### What needs to be done
Some lines in the records below may hold the word "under"; give the number of those lines and nothing else.

### Data excerpts
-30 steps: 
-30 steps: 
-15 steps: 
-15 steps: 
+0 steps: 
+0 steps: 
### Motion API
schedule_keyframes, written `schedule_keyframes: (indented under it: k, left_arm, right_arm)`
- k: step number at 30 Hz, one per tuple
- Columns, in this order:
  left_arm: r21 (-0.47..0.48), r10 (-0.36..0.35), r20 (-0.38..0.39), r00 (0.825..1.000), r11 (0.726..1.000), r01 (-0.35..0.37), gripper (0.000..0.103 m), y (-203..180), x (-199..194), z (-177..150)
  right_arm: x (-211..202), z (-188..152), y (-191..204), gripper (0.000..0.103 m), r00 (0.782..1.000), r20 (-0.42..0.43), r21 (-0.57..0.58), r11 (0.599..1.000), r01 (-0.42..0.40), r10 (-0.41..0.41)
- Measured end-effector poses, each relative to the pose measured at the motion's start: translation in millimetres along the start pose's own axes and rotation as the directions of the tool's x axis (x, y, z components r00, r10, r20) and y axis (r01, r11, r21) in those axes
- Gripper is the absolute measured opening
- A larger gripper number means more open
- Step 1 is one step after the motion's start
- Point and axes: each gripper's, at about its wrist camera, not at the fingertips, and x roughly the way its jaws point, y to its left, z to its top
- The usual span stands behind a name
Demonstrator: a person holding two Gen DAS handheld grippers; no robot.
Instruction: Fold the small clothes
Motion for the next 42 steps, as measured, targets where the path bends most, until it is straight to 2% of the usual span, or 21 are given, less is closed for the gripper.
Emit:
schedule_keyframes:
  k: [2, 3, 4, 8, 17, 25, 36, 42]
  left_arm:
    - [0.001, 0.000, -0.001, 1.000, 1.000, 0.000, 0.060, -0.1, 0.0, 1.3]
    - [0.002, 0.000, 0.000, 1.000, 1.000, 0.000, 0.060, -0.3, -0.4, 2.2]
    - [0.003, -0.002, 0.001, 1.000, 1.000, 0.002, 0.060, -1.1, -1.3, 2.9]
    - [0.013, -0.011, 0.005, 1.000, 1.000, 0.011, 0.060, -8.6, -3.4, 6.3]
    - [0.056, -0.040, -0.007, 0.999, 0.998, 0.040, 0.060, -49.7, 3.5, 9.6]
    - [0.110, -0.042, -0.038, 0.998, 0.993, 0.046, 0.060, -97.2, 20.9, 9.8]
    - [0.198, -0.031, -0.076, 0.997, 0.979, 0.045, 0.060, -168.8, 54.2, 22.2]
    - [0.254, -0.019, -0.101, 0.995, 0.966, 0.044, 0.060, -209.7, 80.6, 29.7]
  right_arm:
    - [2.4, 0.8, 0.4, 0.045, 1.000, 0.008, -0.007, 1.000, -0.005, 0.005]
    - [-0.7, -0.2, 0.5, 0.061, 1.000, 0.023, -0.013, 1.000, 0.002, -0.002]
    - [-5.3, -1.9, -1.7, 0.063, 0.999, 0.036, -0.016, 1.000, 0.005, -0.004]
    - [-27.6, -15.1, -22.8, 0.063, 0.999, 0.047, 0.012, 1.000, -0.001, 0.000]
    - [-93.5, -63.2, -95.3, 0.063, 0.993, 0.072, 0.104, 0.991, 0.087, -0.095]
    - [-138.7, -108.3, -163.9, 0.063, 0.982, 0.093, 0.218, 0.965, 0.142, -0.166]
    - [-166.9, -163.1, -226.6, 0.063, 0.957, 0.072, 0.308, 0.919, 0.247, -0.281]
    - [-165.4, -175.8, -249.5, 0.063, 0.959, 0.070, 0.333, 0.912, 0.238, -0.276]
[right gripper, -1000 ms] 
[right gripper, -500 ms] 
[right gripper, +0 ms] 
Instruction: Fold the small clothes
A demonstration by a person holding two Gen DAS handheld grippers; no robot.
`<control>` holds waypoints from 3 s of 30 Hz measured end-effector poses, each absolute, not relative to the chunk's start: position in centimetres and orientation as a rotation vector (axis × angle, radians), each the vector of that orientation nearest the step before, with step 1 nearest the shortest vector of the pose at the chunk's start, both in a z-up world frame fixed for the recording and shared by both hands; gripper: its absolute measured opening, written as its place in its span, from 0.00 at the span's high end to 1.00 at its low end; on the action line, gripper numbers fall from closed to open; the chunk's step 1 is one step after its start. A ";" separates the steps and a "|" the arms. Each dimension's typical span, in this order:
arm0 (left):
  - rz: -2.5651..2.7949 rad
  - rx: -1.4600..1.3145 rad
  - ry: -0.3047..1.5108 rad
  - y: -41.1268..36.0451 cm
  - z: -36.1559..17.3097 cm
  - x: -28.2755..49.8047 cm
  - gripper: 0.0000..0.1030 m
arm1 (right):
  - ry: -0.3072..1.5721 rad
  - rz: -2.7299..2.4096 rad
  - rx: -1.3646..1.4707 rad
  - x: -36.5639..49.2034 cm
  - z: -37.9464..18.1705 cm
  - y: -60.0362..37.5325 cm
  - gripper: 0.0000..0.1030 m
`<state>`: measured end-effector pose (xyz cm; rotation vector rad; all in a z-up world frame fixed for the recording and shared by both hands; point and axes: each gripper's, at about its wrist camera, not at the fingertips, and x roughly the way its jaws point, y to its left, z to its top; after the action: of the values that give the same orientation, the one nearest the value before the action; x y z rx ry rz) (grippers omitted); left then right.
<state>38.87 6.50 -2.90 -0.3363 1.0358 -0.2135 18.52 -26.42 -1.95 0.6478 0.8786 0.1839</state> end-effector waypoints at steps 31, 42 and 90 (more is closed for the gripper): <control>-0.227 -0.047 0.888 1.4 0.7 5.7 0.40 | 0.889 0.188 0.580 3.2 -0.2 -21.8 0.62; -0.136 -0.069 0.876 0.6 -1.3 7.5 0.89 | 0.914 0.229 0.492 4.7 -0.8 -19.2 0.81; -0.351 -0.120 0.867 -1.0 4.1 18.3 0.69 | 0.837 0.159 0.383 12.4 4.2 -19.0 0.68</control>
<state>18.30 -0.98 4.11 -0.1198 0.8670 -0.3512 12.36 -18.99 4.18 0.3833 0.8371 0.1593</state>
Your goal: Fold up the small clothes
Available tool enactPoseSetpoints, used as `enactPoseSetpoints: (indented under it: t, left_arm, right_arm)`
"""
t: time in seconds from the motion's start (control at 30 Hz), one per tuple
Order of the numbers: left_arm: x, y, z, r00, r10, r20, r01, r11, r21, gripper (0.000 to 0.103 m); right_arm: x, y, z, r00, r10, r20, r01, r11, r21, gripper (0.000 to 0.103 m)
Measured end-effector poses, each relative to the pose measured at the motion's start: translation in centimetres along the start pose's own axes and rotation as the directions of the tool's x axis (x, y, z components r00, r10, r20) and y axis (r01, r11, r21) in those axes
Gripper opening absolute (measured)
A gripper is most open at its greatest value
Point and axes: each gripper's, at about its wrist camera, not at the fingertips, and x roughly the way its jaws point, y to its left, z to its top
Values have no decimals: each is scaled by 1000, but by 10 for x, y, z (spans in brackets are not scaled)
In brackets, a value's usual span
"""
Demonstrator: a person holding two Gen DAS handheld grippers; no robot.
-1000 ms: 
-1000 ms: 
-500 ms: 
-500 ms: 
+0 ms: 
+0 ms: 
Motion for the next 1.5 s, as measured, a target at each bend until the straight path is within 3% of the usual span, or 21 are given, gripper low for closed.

### Solution for this problem
2